Update from Arthur Smith’s South African Endofari - AM Session

Kapula Game Reserve, South Africa - After closing the 34th World Congress of Endourology and SWL in Cape Town South Africa, over a hundred of the world’s most distinguished Endourologists came together today to celebrate the Festschrift for Dr. Arthur Smith. A festschrift is a rare academic celebration of a distinguished academic career.
The festschrift is remarkable as it not only requires a distinguished and productive career, but is typically engendered by trainees who wish to celebrate their professor and contribute a manuscript to an issue of a major journal in his honor. Indeed, Dr. Smith has in every way earned this celebration having literally defined the field of endourology, and has trained and/or inspired many of todays’ contemporary leaders.

Dubbed the “Endofari” the two day meeting kicked off today at the Kapula game reserve, a pristine savanna of 150,000 square kilometers. After a three hour morning safari, the participants joined together to celebrate Dr. Smith with endourology presentations.

Hosted by Drs. Louis Kavoussi and David Hoenig from the Smith Institute of Urology, Hofstra Northwell School of Medicine, the morning session included twenty presentations on endourology related topics with safari related titles. Several morning presentations engendered lively discussion.

Dr. Clayman opened with “Let the tribe decide – assessing manipulative skills of residency applicants.” Dr. Clayman from the University of California, Irvine reported on the UC Irvine experience evaluating urology residency applicants. These medical students were videotaped performing a variety of technical surgical drills as part of their residency interview process. The videos were assessed using crowd sourcing and by expert reviewers. Four experts required twenty two days to review the videos, and over 3,000 crowd source workers evaluated the videos in less than four hours. Data clearly demonstrated that the expert and crowdsourced reviews were remarkably similar. Lively discussion included comments that training too many qualified surgeons could result in limited case distribution per surgeon. Other comments included possible pre-judging students who may excel in other aspects of urologic practice including cognitive function and creativity. Positive remarks included comments regarding how urology remains both cognitive and technical function and how this sort of assessment may become an important part of selecting residents in surgical fields in the future.

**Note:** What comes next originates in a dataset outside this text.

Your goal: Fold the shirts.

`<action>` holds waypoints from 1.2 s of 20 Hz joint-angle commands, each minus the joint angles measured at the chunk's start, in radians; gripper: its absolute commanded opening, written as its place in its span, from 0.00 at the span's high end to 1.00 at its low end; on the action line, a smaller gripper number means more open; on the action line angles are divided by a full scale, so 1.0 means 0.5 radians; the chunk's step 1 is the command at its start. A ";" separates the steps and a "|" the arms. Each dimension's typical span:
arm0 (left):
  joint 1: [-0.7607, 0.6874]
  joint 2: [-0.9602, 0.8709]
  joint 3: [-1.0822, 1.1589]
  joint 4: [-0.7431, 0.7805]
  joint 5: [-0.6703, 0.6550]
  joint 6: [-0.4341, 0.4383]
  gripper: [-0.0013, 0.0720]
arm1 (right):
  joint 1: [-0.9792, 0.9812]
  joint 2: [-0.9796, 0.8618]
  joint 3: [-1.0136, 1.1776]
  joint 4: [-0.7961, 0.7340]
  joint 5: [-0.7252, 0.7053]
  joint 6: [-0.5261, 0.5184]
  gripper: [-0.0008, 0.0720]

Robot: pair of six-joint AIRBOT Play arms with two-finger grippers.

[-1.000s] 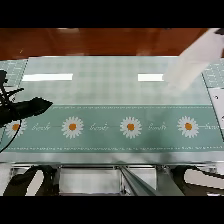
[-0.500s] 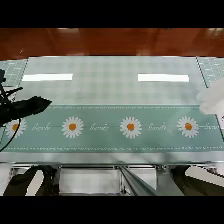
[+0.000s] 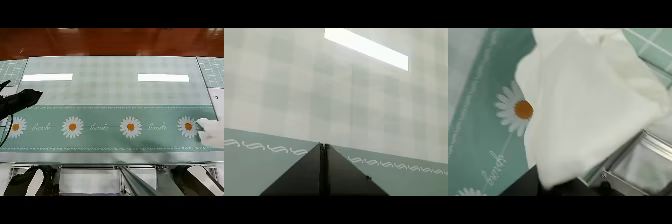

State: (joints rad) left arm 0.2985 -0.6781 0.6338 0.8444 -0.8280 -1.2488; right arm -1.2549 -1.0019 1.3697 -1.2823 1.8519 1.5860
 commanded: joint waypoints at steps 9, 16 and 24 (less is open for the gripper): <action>0.000 -0.140 0.003 0.002 0.429 0.021 0.94 | -0.065 0.281 -0.805 -0.945 0.027 0.082 0.43; -0.016 -0.414 0.558 -0.015 0.272 0.021 0.94 | 0.262 0.127 -0.247 0.583 -0.719 -0.004 0.96; -0.678 -1.164 1.205 0.469 -0.508 -0.290 0.95 | 2.599 -0.549 0.134 -0.855 -1.094 0.299 0.96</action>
State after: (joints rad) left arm 0.0547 -1.1507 1.1717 0.9123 -0.9436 -1.2903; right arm -0.2703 -1.1450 1.4017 -1.3304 1.2774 1.6073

Dr. Evangelos Liatsikos from University of Patras, Greece challenged the commonly taught statement that access for percutaneous nephroloithotomy should be gained via a papilla. In this study entitled “PCNL: Challenging the myth of the papilla puncture Dr. Liatsikos evaluated the blood supply around papilla using CT scans and suggested that there would be no difference in bleeding complications. Comments included Dr. Arthur Smith who stated that he was not certain if there was a difference, and Dr. Mahesh Desai stated that access was inferior when not gained in the traditional manner. Heated discussion made it clear that more data are needed.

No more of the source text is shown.